• **Task**
What lines of the data below hold the string "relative"? Copy each one.

• **Records supplied**
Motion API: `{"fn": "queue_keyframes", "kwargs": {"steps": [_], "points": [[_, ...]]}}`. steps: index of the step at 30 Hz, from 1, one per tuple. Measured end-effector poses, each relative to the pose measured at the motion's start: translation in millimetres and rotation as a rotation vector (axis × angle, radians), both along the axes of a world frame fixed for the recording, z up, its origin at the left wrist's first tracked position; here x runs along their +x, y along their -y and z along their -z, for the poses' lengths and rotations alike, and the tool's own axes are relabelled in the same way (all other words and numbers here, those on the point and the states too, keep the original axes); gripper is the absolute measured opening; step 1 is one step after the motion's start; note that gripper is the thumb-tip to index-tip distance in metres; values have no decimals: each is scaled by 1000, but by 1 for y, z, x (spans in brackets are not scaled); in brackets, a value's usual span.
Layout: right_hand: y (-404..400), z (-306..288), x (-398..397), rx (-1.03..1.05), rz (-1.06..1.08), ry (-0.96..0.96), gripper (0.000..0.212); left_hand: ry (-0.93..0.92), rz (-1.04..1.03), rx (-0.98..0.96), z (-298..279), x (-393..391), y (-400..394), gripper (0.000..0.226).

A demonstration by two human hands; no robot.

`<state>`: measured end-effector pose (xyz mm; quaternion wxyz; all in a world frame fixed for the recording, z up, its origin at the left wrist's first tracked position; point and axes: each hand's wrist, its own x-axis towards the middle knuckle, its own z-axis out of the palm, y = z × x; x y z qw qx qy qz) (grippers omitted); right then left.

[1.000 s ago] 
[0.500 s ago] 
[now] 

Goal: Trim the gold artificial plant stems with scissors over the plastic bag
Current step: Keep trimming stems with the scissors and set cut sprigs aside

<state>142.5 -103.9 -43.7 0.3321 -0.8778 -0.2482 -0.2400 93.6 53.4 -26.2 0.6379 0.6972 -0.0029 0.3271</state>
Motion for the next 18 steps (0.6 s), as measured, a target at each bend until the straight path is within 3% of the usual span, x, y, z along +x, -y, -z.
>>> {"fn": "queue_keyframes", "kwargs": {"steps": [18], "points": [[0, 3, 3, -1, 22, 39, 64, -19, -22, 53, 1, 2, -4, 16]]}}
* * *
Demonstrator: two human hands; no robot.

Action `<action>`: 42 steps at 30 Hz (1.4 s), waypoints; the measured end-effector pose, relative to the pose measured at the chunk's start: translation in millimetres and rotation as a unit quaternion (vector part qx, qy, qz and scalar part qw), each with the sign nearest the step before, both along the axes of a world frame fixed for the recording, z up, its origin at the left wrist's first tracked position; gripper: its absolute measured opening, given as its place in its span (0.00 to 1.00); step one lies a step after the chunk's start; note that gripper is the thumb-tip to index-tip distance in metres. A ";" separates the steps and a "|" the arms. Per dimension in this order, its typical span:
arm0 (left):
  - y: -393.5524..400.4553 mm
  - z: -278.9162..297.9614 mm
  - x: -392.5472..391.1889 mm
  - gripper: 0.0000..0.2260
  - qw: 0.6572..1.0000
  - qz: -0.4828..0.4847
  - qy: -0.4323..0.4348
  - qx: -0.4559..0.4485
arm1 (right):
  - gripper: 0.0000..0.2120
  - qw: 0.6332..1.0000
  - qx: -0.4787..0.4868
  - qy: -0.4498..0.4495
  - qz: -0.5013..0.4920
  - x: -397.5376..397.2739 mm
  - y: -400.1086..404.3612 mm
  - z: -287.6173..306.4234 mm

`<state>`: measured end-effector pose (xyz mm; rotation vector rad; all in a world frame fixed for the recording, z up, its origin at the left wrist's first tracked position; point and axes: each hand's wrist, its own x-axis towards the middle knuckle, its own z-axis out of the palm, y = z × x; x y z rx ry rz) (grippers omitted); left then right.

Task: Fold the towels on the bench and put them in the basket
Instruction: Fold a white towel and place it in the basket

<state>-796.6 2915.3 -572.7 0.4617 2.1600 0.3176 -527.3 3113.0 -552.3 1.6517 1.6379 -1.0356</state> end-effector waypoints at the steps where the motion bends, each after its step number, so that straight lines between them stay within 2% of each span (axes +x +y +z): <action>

• **Solution to the problem**
Motion API: `{"fn": "queue_keyframes", "kwargs": {"steps": [_], "points": [[_, ...]]}}`. steps: index of the step at 30 Hz, from 1, one per tuple. Measured end-effector poses, each relative to the pose measured at the motion's start: translation in millimetres and rotation as a rotation vector (axis × angle, radians), both along the axes of a world frame fixed for the recording, z up, its origin at the left wrist's first tracked position; here x runs along their +x, y along their -y and z along their -z, for the poses' lengths and rotations alike, and the tool's own axes are relabelled in the same way (all other words and numbers here, those on the point and the states too, keep the original axes); gripper is the absolute measured opening; step 1 is one step after the motion's start; note that gripper is the thumb-tip to index-tip distance in metres; values have no decimals: each is scaled by 1000, but by 1 for y, z, x (spans in brackets are not scaled); in brackets, a value's usual span.
Action `<action>`: 42 steps at 30 Hz (1.4 s), waypoints; the measured end-effector pose, relative to the pose measured at the chunk's start: translation in millimetres and rotation as a unit quaternion (vector part qx, qy, qz and scalar part qw), each with the sign nearest the step before, both along the axes of a world frame fixed for the recording, z up, its origin at the left wrist's first tracked position; gripper: its absolute measured opening, given as its place in its span (0.00 to 1.00); step one lies a step after the chunk's start; note that gripper is the thumb-tip to index-tip distance in metres. A ";" separates the steps and a "|" the arms. Per dimension in this order, its typical span:

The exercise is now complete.